While Childs needs to head for the stockade (apparently having his "I did it for the good of the City!" excuse shredded like so much waste paper), the people who decided Childs' criminal record was only germane to the California state line need a career change.
"It was like we had control of the house, but we were unsure of which rooms he had access to," said Ron Vinson, chief administrative officer for San Francisco city and county's Department of Technology. "We didn't know to what extent he had access or if there were potential vulnerabilities in the system."

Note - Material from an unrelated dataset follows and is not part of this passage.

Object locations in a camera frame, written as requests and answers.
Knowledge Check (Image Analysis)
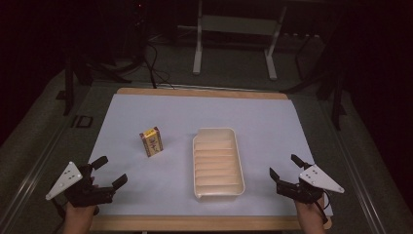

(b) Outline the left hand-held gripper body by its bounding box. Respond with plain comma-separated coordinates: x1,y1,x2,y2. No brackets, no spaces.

Vinson said San Francisco will probably expand its employee background checks to cross state lines.
You think? Mr. Vinson clearly states the obvious. And if Mr. Vinson personally decided that IT background checks stopped at the California state line, he needs to go herd goats for a living.
As I mentioned before: hacking IT, be it from inside or outside, isn't funny anymore. It isn't cute, and it needs to carry the appropriate weight in prosecution and punishment. Let Mr. Childs' actions serve as a cautionary tale for anyone who seeks to prove his or her worth by taking control of sensitive systems. You have a beef, handle it some other way. Go to an elected official. Or do the honorable thing, report it and quit if no one listens. Mr. Childs used the username maggot617 -- an appropriate metaphor.
Now how many other cities, counties, school districts, states, NGOs, and the feds have failed to check the backgrounds of its database administrators, network engineers, developers, possibly even its own computer security people? How many other San Franciscos are lurking out there? Let's hear from you.
And how many of you do regularly scheduled background checks on employees you already have?